YOUR TASK → Using the data below, return the stretch from the line that contains "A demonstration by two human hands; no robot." through the line that contains "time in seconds", both included, exactly as it stands and nothing beyond it.

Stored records
________________________________________

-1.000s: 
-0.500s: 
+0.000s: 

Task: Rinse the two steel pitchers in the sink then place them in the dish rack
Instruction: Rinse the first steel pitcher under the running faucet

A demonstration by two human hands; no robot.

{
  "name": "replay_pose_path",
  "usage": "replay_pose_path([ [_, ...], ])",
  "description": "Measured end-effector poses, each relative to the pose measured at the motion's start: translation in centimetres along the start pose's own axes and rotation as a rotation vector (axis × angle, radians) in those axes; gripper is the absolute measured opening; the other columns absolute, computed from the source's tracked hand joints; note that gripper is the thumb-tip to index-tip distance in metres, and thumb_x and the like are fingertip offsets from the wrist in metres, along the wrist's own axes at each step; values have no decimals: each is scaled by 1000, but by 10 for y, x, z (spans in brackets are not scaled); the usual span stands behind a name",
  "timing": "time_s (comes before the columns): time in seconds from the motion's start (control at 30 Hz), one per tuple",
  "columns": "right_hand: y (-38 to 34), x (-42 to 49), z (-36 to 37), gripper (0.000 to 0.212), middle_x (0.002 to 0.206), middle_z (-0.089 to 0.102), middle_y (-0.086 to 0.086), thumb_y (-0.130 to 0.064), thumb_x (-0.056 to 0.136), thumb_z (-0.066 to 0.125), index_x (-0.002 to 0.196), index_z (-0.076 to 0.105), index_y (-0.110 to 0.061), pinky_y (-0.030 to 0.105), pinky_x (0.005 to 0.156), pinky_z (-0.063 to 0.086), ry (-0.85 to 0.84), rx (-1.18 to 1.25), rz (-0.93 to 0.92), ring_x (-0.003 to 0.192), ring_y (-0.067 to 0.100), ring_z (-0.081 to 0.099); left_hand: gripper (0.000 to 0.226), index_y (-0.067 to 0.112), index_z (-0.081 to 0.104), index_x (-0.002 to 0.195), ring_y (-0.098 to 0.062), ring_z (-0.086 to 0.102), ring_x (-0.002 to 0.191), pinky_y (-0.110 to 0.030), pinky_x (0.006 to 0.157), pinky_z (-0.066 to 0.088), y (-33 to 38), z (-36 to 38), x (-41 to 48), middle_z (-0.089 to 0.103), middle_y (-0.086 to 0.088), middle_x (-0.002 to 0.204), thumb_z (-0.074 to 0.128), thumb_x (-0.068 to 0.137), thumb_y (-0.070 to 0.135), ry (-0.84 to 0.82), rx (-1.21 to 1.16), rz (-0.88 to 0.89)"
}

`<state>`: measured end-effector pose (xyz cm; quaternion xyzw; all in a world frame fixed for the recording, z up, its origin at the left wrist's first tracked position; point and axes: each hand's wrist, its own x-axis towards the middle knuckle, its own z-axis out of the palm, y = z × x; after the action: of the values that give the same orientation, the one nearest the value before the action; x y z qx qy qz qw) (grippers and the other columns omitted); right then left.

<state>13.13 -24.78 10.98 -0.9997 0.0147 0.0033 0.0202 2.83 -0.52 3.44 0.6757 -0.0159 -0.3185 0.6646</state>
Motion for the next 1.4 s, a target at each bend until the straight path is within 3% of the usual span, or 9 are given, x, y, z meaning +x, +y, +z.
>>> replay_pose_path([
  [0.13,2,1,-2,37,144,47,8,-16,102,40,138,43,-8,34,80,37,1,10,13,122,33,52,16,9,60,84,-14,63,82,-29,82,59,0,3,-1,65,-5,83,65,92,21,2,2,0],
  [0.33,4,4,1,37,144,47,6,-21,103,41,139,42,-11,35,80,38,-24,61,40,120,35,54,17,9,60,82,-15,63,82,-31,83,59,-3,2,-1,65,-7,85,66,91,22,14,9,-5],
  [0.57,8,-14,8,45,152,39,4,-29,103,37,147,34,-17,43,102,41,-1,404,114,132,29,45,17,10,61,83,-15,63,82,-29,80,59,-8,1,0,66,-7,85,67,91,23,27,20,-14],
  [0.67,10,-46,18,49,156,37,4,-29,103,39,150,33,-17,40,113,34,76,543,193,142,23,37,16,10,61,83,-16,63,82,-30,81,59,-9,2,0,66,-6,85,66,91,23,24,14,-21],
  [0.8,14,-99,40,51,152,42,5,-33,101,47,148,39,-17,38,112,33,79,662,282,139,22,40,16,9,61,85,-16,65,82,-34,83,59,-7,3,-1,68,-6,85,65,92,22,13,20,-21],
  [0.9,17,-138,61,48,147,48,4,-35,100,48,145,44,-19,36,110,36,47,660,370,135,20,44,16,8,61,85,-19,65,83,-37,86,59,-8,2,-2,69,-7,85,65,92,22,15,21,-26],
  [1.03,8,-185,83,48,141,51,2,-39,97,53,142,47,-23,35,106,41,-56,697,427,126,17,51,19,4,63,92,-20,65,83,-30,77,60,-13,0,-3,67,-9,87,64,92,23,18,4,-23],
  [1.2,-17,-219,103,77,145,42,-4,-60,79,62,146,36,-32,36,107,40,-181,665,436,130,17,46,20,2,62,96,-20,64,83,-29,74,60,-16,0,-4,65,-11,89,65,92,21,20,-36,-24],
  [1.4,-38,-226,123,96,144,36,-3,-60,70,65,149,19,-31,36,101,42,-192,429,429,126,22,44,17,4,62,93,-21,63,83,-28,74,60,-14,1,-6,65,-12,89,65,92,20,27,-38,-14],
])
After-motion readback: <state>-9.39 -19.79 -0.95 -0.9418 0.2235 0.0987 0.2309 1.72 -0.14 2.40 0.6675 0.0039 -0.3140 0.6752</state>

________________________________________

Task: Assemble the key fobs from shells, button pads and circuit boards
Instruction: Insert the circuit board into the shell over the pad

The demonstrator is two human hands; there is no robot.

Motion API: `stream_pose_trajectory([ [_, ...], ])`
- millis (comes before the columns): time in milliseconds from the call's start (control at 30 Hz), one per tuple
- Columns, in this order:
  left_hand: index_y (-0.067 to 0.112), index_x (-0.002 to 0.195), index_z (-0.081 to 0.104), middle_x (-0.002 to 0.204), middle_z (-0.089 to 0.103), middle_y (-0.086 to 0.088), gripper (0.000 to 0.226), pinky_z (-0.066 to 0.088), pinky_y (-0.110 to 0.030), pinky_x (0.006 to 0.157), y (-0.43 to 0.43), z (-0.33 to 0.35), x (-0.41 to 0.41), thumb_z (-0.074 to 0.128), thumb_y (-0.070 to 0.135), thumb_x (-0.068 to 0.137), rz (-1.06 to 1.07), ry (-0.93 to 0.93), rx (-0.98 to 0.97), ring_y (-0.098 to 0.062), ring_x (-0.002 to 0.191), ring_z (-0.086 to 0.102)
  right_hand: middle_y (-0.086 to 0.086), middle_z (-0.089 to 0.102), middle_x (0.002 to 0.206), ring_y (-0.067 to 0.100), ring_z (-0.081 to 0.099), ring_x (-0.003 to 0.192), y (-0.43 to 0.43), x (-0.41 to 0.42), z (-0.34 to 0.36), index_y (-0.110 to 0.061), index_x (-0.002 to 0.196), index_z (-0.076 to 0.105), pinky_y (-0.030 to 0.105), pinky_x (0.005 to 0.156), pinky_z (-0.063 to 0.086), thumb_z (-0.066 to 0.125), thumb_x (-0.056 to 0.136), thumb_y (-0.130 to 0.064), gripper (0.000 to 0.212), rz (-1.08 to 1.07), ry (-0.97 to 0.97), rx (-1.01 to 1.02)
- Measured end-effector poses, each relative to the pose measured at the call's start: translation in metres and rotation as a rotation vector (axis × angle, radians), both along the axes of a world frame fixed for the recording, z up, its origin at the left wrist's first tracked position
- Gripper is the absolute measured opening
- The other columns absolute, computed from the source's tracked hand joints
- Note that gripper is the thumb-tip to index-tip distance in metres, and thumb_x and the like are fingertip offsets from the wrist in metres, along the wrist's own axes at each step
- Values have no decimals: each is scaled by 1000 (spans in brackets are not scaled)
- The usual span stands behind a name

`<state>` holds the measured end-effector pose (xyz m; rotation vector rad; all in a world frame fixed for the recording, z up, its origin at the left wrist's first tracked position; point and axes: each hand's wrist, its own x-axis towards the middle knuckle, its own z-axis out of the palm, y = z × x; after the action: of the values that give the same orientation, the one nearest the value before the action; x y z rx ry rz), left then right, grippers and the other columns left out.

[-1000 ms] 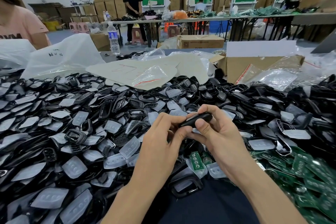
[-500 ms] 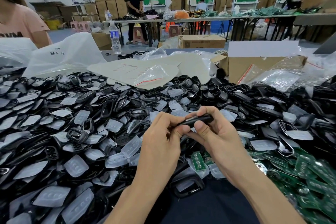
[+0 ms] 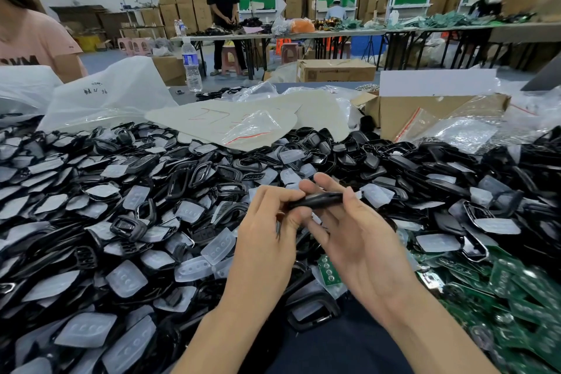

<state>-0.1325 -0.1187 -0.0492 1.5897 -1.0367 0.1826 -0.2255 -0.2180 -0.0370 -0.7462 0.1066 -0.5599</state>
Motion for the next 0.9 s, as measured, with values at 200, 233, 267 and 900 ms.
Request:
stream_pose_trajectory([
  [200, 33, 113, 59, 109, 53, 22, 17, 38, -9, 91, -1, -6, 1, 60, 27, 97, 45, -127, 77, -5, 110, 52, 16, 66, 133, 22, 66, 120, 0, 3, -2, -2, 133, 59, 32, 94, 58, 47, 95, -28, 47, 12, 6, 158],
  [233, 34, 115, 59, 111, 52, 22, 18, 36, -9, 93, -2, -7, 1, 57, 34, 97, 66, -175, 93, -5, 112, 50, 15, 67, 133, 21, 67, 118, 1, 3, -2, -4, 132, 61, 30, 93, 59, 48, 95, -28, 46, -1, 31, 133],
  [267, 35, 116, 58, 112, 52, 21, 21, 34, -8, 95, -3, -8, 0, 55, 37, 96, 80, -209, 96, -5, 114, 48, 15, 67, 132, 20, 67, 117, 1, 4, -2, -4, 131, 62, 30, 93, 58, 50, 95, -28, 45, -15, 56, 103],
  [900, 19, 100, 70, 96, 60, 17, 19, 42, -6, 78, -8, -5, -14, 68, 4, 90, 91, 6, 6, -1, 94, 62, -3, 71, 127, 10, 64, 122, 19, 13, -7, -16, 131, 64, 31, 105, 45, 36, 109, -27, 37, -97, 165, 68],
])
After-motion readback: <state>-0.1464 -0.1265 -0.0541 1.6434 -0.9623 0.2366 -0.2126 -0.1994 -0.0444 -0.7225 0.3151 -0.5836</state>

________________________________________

ANSWER FOR THIS EXERCISE →
A demonstration by two human hands; no robot.

{
  "name": "replay_pose_path",
  "usage": "replay_pose_path([ [_, ...], ])",
  "description": "Measured end-effector poses, each relative to the pose measured at the motion's start: translation in centimetres along the start pose's own axes and rotation as a rotation vector (axis × angle, radians) in those axes; gripper is the absolute measured opening; the other columns absolute, computed from the source's tracked hand joints; note that gripper is the thumb-tip to index-tip distance in metres, and thumb_x and the like are fingertip offsets from the wrist in metres, along the wrist's own axes at each step; values have no decimals: each is scaled by 1000, but by 10 for y, x, z (spans in brackets are not scaled); the usual span stands behind a name",
  "timing": "time_s (comes before the columns): time in seconds from the motion's start (control at 30 Hz), one per tuple",

No more output is required for this exercise.